When you reach the line containing "Job: give point(s) on the orange swirl" in the records below, start copying exactly, and stop once you have copied the line containing "Job: give point(s) on the dark".

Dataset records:
►

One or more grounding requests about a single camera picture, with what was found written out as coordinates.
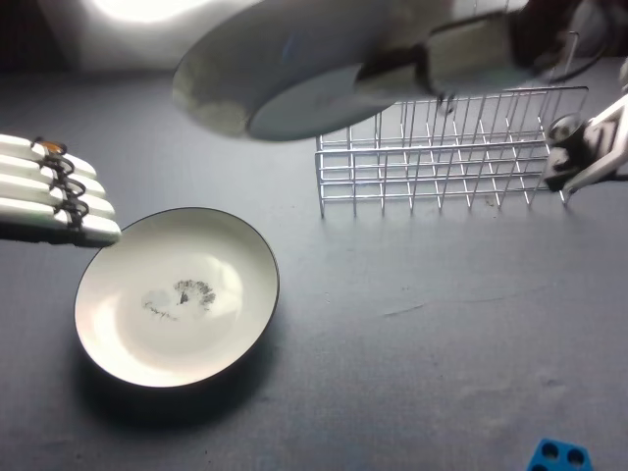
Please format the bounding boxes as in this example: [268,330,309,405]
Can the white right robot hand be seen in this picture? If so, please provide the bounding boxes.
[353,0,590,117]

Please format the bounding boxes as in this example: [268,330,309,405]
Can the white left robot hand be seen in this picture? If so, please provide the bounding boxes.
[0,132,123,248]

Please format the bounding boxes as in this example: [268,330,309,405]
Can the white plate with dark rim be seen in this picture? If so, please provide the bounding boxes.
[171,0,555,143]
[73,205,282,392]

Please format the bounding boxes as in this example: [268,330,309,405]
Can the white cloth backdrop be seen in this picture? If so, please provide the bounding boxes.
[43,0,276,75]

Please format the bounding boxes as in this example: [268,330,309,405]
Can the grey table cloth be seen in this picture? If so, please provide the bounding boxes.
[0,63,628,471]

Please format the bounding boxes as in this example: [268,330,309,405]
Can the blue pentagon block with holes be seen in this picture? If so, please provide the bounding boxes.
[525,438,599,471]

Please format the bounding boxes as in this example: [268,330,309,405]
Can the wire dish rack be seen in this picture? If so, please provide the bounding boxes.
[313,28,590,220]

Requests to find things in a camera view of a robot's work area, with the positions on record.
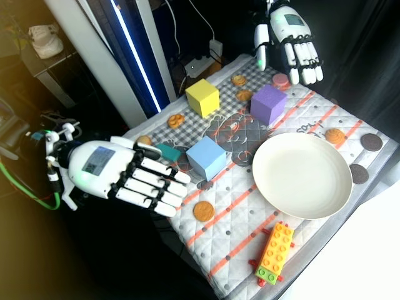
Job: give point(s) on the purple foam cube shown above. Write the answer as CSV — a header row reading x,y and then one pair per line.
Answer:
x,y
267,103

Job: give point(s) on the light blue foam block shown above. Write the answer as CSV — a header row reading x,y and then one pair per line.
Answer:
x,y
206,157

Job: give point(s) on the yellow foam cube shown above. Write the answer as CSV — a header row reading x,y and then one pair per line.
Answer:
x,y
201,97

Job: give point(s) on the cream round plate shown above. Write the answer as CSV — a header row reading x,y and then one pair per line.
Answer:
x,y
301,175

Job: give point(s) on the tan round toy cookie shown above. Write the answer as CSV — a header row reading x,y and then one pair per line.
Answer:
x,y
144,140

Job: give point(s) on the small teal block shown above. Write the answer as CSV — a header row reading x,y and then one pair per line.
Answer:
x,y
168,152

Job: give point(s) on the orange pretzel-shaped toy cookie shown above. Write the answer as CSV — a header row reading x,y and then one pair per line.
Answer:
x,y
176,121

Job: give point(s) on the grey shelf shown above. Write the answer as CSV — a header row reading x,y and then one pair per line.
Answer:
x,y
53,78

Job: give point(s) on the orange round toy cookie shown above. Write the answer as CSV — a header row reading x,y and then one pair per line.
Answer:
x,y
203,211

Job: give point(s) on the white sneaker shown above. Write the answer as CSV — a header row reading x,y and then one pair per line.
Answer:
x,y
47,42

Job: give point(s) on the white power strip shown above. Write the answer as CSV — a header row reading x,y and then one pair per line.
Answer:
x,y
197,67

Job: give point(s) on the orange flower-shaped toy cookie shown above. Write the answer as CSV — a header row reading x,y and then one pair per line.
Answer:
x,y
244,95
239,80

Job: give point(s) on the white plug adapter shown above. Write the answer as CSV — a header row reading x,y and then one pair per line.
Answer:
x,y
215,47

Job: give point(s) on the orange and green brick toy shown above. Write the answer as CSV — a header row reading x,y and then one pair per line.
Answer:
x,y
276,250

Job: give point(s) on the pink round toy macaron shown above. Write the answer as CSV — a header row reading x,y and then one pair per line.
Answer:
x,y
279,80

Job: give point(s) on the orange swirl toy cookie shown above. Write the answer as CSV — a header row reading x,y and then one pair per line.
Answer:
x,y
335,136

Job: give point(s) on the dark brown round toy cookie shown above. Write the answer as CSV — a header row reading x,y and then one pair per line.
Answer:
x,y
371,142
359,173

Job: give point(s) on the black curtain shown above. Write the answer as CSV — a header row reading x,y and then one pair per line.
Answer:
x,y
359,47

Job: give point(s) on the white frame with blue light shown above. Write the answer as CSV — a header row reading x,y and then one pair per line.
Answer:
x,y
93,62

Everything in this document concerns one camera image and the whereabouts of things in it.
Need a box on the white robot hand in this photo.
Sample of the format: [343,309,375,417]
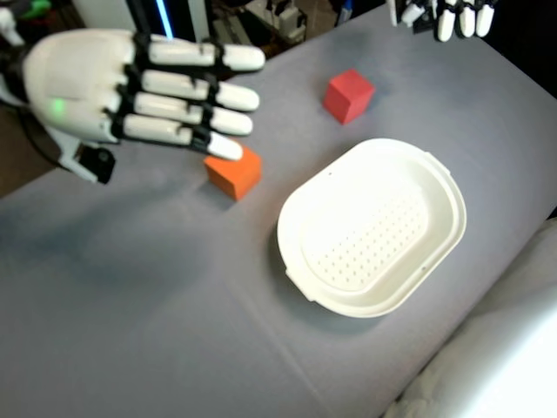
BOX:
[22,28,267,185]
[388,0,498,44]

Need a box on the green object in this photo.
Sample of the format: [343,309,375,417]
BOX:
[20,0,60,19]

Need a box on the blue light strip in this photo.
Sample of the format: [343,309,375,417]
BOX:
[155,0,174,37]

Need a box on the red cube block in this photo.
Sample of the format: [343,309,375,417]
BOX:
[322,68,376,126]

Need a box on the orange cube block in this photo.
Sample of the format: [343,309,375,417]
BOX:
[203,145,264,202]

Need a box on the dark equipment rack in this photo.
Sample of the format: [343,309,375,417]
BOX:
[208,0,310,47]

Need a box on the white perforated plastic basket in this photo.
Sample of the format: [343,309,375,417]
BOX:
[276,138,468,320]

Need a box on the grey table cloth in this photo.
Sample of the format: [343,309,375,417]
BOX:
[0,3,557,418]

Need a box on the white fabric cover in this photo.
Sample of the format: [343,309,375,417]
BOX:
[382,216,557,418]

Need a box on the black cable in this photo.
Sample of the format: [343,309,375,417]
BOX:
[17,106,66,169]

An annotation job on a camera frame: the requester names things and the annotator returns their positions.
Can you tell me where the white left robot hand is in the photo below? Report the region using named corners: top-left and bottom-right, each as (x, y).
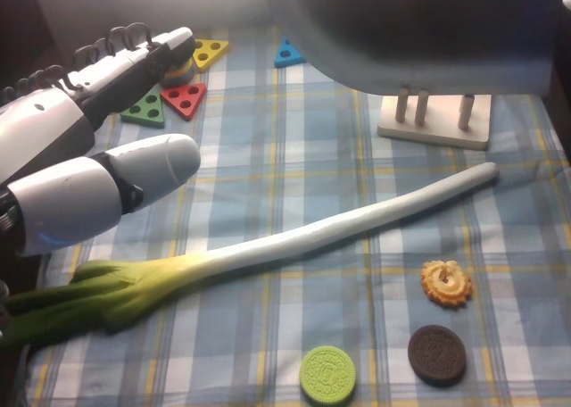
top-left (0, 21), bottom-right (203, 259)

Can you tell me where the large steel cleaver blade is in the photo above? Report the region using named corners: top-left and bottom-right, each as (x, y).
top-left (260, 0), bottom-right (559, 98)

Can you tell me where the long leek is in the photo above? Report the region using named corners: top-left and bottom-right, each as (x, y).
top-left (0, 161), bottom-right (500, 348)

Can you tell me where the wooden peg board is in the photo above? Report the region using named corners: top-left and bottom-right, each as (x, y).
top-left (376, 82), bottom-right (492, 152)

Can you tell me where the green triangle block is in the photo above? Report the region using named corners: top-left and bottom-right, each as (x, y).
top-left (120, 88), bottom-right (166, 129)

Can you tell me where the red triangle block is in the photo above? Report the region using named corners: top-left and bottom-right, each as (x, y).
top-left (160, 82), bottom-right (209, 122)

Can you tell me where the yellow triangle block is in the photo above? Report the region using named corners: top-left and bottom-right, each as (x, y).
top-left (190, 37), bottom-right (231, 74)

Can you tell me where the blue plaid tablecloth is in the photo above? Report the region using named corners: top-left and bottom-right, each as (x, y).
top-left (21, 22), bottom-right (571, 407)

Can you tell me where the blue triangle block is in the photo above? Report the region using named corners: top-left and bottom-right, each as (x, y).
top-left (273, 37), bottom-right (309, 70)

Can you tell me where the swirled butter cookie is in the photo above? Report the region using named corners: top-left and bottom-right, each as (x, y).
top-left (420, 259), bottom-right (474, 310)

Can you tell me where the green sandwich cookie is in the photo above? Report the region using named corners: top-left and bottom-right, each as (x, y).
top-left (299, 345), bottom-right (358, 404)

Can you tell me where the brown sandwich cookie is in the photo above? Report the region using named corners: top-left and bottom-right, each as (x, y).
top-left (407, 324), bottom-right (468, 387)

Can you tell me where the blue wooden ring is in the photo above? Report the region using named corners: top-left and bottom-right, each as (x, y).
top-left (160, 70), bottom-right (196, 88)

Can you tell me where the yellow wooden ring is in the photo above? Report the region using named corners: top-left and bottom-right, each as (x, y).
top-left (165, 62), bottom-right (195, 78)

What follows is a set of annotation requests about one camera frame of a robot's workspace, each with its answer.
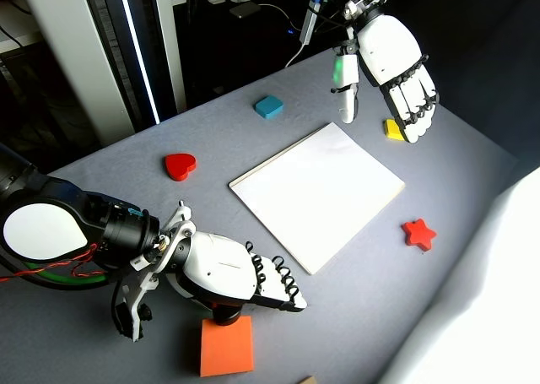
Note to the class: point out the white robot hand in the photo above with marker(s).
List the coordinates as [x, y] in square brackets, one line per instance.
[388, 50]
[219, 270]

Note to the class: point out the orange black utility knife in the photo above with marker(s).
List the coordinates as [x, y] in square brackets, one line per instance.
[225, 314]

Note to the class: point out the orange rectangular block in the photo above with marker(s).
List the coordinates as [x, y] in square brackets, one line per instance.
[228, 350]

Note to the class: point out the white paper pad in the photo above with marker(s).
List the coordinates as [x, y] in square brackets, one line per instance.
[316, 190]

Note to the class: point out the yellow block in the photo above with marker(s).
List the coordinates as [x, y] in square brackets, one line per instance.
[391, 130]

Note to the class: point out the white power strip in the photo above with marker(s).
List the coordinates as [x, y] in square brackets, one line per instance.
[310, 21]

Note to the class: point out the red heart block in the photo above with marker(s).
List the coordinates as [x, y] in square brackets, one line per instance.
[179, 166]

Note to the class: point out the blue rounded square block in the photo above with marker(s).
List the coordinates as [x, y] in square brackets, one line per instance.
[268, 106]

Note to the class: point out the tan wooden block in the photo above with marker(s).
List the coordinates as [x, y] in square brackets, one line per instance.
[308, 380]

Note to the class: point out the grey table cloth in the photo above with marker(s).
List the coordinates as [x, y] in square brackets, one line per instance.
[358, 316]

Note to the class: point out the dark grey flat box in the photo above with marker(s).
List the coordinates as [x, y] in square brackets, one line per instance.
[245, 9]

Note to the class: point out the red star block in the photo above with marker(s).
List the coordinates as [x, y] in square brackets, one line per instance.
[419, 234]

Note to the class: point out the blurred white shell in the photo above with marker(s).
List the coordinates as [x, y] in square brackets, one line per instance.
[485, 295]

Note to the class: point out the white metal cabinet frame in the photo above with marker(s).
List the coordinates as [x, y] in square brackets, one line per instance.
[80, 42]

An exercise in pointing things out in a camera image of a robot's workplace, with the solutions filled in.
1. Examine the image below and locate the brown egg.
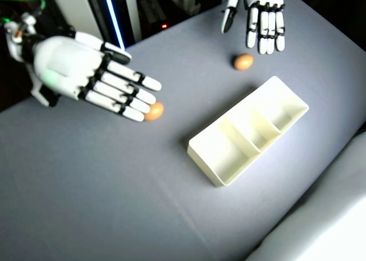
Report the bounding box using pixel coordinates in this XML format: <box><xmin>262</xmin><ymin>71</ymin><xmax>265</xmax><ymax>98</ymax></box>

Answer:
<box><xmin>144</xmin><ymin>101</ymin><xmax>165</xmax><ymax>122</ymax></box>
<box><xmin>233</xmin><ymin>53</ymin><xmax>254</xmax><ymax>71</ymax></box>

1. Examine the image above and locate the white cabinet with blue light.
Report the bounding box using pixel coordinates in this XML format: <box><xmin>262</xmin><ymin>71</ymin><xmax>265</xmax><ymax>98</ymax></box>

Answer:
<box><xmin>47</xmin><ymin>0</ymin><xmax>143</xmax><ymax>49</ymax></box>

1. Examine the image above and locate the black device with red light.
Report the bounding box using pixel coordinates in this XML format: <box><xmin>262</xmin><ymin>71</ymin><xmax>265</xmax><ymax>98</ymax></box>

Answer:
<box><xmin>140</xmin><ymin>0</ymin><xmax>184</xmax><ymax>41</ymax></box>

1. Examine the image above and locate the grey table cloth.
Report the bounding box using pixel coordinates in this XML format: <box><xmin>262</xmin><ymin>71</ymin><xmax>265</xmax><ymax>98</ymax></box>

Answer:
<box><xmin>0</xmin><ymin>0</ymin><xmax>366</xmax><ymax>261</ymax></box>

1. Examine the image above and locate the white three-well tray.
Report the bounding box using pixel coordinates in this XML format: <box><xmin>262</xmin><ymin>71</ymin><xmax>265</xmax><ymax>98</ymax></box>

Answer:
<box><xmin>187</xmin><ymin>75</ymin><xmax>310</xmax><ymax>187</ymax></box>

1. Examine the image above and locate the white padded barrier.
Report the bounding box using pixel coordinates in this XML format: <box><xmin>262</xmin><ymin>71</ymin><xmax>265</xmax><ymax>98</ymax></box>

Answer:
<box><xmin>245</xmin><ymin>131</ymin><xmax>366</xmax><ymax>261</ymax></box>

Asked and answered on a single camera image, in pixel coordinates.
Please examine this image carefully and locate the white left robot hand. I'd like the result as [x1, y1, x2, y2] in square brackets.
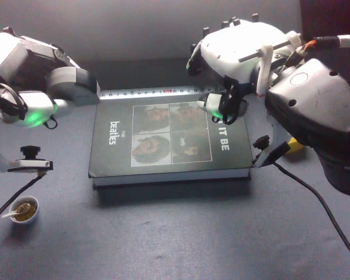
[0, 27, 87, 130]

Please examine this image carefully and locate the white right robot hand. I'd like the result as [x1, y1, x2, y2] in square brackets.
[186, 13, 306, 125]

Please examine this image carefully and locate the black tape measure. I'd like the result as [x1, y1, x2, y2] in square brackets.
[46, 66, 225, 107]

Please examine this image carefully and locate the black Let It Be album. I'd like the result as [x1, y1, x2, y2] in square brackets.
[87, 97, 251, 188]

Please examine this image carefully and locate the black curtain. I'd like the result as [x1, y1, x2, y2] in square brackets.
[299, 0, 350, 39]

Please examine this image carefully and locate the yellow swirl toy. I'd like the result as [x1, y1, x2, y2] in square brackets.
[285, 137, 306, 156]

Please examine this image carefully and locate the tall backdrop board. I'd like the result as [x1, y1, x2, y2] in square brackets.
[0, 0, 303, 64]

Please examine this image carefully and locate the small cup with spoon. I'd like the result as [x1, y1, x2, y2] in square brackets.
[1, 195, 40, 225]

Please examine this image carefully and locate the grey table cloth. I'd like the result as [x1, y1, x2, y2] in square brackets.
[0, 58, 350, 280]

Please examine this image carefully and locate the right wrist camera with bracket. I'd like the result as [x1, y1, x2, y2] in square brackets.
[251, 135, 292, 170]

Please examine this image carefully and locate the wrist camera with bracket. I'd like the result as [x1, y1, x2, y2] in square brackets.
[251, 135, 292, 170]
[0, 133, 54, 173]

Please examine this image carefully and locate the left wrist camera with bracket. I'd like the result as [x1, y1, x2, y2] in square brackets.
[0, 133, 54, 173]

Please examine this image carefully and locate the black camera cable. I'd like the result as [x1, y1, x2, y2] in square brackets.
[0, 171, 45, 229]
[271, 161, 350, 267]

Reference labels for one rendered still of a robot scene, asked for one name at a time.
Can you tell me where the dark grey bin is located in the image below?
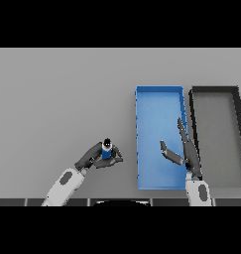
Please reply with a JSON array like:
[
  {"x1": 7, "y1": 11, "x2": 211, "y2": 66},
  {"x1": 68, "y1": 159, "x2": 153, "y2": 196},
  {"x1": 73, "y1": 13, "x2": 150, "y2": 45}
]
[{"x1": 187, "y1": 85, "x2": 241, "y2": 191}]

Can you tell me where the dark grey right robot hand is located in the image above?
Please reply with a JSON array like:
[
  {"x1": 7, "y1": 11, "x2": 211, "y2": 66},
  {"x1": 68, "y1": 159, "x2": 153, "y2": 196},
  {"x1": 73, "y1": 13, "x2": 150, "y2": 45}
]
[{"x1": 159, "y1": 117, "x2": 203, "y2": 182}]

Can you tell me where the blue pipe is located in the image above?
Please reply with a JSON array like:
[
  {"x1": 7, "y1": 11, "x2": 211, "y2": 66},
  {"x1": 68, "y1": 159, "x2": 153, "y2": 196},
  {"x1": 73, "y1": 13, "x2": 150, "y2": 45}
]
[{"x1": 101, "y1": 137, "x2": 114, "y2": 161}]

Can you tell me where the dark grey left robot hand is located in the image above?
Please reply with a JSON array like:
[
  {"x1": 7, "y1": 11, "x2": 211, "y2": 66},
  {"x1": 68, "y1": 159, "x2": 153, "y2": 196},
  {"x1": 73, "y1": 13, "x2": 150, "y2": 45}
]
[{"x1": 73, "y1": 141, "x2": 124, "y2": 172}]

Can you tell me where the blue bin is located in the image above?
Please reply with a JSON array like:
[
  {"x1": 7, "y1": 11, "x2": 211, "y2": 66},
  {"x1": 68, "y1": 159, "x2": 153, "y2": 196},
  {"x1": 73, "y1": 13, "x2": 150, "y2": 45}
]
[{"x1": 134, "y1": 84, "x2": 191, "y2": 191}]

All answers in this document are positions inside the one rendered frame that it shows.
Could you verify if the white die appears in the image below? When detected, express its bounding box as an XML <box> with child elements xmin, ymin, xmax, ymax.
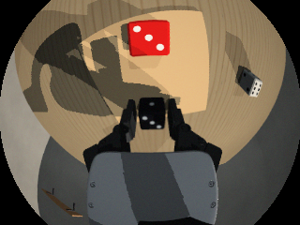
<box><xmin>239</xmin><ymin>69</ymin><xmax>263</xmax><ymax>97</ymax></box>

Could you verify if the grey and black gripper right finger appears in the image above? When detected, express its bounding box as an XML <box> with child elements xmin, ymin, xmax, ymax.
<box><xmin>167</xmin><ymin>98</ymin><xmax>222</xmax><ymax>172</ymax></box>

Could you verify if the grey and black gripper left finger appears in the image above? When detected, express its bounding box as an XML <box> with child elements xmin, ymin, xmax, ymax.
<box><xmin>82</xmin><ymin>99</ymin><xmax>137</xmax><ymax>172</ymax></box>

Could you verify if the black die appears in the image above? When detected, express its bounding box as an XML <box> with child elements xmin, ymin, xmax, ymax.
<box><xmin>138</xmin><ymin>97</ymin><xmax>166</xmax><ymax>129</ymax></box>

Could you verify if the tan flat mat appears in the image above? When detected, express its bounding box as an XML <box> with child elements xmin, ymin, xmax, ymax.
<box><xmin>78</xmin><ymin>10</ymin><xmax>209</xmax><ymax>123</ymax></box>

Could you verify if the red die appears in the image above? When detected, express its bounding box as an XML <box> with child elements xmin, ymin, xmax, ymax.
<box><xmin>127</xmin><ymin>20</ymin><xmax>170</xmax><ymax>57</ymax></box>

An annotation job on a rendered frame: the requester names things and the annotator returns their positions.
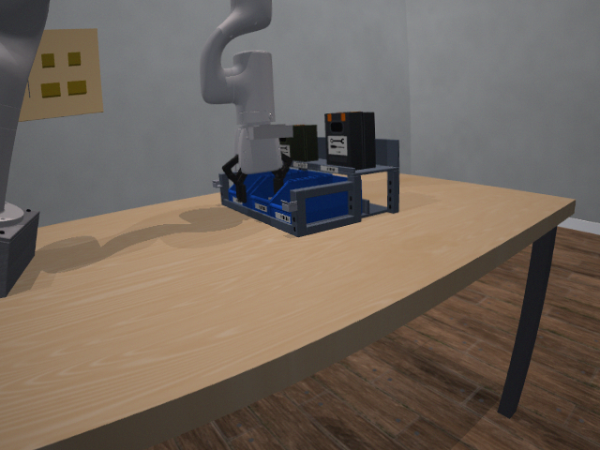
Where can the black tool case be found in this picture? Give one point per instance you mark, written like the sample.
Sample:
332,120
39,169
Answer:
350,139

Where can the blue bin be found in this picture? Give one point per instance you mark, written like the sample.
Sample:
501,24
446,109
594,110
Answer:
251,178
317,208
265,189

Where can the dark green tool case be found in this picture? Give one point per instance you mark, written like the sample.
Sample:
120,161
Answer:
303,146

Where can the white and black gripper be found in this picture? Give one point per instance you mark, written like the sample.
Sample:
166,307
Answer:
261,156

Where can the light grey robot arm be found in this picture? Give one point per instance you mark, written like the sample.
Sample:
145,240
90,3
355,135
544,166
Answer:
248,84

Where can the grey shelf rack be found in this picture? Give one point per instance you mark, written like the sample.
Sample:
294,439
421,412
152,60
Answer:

◄

— Written reply —
Job: give point(s) on the orange swirl toy cookie shown above. Write the answer as CSV — a header row reading x,y and then one pair per line.
Answer:
x,y
335,136

Job: give point(s) on the dark brown round toy cookie shown above. Write the answer as CSV — a header row reading x,y and then one pair per line.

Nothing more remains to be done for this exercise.